┌─ Data for review

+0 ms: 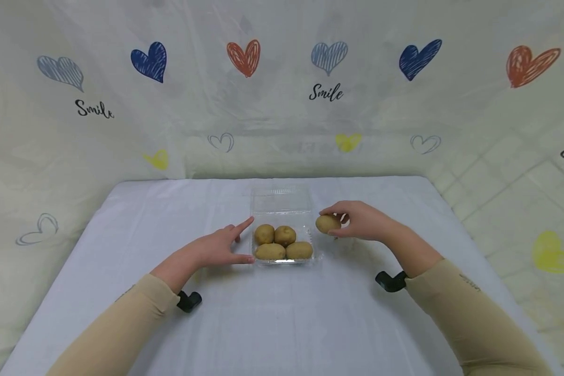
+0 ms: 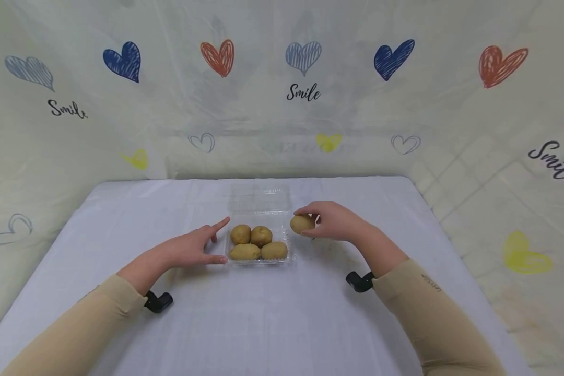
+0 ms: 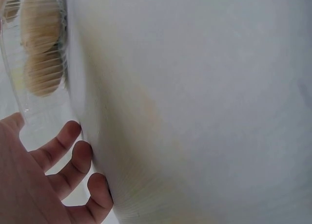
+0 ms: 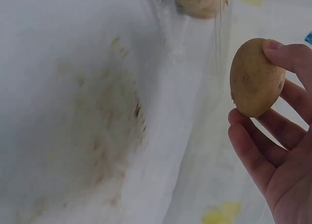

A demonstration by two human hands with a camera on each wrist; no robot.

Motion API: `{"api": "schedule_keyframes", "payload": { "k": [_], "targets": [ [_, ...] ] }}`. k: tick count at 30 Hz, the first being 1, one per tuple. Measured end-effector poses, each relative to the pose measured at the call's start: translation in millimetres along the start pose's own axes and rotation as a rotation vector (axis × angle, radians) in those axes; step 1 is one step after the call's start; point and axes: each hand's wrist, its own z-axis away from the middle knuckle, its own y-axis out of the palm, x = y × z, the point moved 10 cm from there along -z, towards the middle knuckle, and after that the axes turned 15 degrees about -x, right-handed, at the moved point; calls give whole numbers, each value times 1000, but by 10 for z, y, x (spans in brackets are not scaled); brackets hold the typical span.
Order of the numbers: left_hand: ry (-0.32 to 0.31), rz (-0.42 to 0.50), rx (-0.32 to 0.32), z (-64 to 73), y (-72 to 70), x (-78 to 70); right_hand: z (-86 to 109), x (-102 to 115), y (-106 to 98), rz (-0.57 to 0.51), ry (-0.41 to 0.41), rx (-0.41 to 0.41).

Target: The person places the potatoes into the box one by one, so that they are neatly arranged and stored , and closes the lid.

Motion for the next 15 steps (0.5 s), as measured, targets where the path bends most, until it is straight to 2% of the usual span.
{"api": "schedule_keyframes", "payload": {
  "k": [7,15],
  "targets": [
    [-8,-3,8,12,-6,-12,-187,297,176,59,-80,47],
    [-18,4,9,18,-6,-6,-272,412,336,190,-156,87]
  ]
}}
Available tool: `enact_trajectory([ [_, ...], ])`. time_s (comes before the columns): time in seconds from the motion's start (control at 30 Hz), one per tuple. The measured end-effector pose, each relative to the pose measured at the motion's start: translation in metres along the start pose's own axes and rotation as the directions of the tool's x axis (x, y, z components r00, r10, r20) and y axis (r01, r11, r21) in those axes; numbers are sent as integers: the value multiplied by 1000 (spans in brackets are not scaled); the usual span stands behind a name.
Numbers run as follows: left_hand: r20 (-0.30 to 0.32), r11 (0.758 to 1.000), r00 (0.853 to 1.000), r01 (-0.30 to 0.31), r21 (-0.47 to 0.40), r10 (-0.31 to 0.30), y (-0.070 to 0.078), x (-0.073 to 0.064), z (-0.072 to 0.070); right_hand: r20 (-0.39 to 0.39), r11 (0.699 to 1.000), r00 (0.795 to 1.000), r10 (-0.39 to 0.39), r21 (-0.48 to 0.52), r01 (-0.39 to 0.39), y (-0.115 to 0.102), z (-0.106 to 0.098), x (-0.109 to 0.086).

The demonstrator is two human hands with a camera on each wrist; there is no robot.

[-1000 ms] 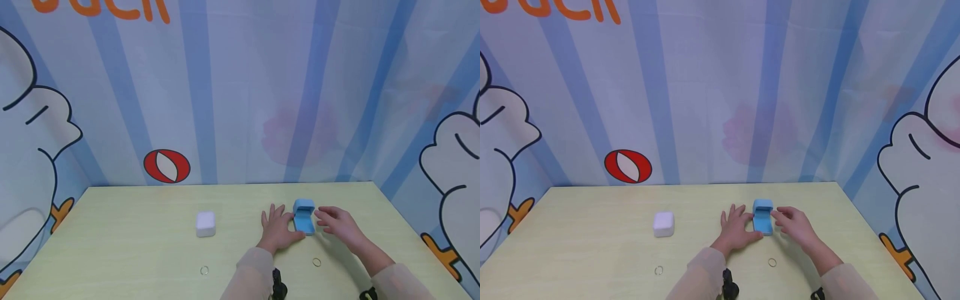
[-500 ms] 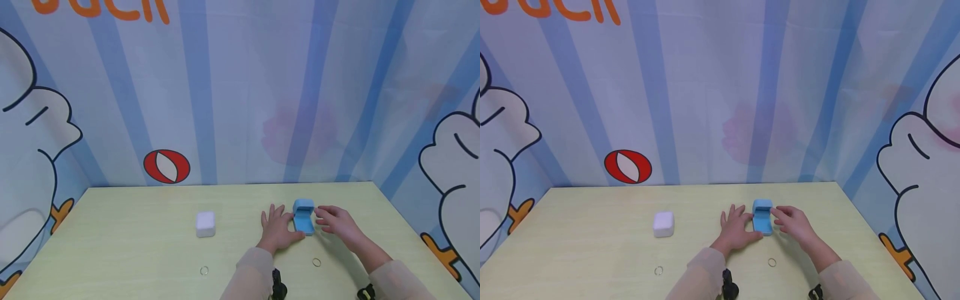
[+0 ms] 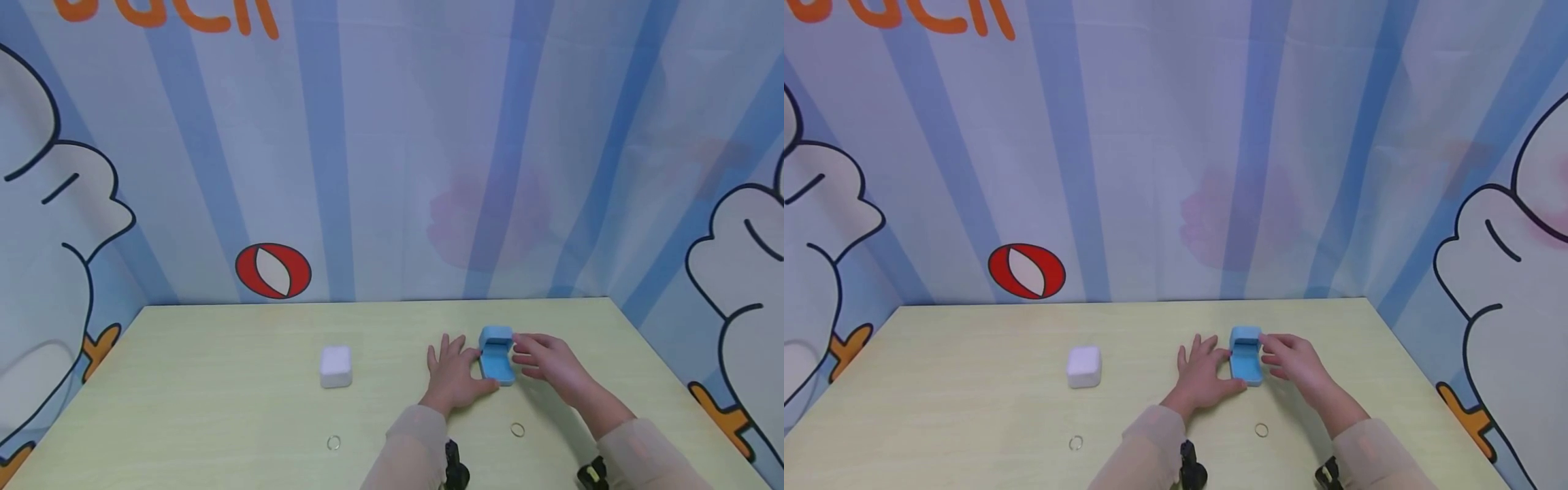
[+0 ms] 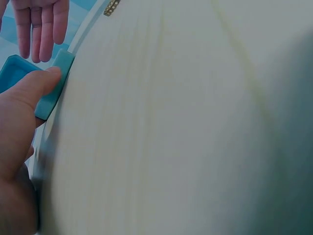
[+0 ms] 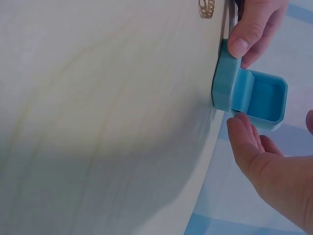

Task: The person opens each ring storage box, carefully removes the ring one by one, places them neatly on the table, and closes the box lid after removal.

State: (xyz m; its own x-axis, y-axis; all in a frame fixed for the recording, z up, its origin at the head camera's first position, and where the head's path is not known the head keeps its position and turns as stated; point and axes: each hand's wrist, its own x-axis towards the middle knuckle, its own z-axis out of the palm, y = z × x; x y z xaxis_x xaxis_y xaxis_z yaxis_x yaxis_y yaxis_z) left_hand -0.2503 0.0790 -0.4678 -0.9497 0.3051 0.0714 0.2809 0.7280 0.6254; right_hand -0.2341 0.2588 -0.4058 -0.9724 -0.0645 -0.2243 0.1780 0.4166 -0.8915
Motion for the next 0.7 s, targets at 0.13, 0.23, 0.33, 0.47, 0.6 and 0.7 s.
enact_trajectory([
  [0.13, 5, 1000, 1000, 4, -1, -4, 1, -1, -1, 8, 1000, 1000, 5, 20, -6, 0, 0, 3],
  [0.23, 8, 1000, 1000, 5, -1, -5, 1, -1, -2, 11, 999, 1000, 9, 30, -10, -1, 0, 4],
  [0.33, 7, 1000, 1000, 4, -1, -4, 1, -1, -2, 9, 999, 1000, 11, 35, -12, -2, 0, 6],
  [0.47, 6, 1000, 1000, 1, -4, -1, 1, -1, -1, 6, 999, 1000, 14, 47, -15, -2, 0, 9],
  [0.6, 6, 1000, 1000, 0, -6, 1, 0, -1, -1, 2, 998, 1000, 24, 56, -24, -2, 1, 12],
  [0.7, 8, 1000, 1000, -2, -12, 2, 0, -1, -1, 0, 998, 1000, 29, 56, -29, -1, 2, 14],
])
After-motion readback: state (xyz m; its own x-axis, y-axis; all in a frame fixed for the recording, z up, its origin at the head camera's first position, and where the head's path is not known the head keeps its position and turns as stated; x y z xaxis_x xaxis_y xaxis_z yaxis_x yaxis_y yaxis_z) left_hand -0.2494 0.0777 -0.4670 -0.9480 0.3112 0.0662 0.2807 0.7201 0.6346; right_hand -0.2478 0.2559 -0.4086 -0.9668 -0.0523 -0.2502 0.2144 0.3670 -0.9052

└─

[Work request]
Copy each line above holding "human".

[Response]
A demonstration by two human hands with a camera on each wrist; no robot.
The demonstrator is two human hands with a camera on each wrist; there is no robot.

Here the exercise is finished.